Segment Start: DATA FOR PROCESSING
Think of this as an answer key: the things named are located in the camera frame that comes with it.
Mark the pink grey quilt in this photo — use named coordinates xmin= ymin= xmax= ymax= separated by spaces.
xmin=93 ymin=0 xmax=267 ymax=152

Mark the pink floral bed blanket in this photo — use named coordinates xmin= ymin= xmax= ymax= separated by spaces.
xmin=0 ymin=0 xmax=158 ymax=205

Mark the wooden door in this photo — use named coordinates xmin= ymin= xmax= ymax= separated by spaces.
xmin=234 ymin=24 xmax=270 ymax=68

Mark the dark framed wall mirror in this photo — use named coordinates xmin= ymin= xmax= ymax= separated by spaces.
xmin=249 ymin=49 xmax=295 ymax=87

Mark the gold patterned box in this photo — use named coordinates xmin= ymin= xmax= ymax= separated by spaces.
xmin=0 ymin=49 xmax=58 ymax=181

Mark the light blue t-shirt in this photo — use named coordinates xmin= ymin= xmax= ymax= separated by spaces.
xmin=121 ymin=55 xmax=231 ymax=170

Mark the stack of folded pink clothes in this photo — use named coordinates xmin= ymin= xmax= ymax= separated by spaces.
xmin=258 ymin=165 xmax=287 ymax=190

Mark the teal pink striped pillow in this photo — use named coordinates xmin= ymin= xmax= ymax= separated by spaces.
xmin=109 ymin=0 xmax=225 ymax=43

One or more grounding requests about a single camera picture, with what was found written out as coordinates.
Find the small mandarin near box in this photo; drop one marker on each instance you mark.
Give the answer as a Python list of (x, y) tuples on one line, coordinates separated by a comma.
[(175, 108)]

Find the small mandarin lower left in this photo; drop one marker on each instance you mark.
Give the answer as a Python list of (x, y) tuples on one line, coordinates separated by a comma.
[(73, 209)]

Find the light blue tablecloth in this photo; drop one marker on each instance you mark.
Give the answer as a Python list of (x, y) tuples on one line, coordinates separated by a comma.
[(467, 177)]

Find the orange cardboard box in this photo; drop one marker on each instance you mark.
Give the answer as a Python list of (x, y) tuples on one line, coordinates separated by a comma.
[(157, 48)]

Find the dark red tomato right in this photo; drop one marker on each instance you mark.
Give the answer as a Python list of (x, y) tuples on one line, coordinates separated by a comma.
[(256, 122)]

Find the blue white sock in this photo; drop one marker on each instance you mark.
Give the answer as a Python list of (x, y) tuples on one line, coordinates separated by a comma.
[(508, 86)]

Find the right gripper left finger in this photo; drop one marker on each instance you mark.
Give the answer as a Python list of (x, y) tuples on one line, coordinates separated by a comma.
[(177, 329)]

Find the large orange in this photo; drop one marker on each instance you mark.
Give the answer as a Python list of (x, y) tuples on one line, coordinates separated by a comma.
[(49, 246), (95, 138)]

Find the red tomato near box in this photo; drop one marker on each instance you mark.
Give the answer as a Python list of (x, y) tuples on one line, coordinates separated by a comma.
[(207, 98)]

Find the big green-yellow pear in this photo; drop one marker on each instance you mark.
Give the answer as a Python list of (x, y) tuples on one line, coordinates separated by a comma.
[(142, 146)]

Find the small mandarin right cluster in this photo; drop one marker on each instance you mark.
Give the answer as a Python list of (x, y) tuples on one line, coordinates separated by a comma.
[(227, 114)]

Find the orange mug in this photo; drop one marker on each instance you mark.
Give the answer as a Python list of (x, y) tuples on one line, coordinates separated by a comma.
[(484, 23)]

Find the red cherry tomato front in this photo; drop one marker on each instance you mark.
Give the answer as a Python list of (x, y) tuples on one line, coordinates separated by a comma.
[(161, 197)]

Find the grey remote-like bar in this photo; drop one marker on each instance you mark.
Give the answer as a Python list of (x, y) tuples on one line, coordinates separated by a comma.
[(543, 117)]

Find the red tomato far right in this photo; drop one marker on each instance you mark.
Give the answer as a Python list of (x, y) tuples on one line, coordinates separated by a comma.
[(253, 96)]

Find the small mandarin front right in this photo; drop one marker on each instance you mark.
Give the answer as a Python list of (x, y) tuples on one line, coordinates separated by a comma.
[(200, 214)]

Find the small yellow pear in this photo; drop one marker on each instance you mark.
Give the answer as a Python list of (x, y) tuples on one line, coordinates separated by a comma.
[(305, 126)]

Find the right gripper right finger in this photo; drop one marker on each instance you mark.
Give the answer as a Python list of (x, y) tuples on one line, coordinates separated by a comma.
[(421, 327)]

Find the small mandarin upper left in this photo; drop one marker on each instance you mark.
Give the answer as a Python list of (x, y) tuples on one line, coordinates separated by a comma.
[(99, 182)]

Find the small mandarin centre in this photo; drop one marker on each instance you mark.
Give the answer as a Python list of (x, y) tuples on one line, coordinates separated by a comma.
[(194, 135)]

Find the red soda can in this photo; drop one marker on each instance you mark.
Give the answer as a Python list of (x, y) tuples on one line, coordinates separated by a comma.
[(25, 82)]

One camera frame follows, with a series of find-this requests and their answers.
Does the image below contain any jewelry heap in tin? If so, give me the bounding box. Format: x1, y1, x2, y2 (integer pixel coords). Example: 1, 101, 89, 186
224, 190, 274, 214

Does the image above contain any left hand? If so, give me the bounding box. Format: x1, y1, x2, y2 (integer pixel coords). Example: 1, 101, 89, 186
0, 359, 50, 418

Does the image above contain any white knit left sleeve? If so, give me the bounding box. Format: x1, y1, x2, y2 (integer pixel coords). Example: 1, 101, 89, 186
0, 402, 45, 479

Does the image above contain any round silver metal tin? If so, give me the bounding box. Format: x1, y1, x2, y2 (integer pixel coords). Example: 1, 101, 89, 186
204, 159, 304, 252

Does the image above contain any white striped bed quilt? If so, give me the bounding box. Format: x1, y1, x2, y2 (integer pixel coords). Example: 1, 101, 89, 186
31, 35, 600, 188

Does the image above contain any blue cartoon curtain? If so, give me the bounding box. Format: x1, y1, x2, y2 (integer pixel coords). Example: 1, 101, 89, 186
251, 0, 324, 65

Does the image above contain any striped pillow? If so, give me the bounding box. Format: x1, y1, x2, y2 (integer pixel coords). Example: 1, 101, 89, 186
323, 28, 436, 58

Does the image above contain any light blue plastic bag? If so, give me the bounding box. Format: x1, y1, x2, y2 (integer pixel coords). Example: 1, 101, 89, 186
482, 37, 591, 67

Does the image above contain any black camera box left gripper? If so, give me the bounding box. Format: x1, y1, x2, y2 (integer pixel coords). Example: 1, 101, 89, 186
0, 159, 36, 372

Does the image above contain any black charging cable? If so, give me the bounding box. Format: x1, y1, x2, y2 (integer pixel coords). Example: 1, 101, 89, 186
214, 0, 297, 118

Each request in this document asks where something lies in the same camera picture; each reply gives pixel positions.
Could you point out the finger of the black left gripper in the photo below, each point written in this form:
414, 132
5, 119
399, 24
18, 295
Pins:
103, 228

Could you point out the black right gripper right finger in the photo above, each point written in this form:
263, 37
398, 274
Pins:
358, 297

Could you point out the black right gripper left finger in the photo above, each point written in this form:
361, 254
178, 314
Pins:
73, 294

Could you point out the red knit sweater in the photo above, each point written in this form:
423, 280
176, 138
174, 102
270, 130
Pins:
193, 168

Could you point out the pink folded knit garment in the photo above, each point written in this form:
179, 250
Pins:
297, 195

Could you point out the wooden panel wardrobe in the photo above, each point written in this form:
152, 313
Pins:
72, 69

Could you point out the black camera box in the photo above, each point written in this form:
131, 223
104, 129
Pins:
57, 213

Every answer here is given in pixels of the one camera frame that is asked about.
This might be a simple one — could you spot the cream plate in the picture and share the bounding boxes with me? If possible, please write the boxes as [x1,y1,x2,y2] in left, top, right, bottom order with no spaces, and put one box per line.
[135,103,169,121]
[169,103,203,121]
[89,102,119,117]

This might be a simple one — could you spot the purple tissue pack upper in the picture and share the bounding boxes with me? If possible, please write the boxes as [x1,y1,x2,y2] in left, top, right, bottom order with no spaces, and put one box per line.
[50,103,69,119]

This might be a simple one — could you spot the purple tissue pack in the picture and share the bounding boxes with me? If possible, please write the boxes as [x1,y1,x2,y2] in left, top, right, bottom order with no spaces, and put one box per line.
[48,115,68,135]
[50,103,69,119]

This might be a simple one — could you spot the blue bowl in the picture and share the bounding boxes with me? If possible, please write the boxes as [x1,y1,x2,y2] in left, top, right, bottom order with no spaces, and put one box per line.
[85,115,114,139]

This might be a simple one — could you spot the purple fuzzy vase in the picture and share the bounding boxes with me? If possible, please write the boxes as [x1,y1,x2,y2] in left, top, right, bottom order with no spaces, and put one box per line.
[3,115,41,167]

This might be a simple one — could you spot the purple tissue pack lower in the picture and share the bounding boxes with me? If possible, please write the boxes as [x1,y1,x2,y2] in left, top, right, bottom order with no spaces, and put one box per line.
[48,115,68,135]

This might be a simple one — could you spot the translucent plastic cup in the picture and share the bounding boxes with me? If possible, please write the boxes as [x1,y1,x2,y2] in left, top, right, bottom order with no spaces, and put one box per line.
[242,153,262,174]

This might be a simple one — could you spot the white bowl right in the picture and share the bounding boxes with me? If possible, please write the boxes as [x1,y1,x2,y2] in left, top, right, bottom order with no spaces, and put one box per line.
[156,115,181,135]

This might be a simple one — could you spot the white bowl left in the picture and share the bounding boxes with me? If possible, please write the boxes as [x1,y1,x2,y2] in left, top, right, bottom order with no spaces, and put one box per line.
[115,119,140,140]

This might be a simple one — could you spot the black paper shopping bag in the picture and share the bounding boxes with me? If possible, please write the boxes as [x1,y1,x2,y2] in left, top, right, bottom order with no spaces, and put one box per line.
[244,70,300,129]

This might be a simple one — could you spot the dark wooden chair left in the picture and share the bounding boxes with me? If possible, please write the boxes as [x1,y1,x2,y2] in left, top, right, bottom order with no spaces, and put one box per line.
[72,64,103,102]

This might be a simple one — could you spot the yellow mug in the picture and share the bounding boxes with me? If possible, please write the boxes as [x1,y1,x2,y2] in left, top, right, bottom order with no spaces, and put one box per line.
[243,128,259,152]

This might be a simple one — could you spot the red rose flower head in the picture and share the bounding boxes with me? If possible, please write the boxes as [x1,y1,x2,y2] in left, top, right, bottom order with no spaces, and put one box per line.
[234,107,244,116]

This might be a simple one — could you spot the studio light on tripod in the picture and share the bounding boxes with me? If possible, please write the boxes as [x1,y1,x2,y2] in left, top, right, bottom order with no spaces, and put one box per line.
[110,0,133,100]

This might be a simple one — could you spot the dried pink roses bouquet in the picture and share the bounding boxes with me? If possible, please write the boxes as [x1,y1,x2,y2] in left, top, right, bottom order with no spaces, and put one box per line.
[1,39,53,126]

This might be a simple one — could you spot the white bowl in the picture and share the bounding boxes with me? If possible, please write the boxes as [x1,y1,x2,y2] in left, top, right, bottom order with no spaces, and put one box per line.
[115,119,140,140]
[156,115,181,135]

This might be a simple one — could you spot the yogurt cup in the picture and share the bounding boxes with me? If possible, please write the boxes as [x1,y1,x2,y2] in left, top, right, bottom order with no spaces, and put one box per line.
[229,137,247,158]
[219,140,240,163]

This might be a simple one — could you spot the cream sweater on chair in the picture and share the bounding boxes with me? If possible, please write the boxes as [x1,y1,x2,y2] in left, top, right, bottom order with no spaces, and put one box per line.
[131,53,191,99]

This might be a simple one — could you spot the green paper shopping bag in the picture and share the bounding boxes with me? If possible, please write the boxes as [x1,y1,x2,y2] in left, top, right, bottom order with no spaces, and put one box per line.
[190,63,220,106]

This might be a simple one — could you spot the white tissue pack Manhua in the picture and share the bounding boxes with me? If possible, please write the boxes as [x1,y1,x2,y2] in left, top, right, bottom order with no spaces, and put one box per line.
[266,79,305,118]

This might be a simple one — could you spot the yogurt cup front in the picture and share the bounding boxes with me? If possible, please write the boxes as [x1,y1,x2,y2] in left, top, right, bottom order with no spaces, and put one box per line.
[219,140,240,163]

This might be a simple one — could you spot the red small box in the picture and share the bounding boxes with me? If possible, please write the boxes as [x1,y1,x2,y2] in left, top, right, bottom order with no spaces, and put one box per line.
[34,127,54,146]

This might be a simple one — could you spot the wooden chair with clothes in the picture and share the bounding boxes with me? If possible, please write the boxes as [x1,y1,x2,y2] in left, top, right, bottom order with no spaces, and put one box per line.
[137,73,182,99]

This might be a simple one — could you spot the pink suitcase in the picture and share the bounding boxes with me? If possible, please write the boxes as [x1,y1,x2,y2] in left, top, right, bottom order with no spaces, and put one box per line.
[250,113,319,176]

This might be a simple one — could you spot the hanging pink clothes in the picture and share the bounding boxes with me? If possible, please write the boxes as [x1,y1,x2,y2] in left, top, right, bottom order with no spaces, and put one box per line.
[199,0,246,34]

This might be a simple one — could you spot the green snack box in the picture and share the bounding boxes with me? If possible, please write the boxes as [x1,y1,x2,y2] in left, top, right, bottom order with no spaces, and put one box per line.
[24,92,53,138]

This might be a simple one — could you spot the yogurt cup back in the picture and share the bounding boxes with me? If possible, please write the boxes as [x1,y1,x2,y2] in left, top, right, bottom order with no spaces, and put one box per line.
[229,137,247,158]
Segment End: DATA FOR PROCESSING
Within the records, how many lines carry the word "near"? Reply with the figure alone.

2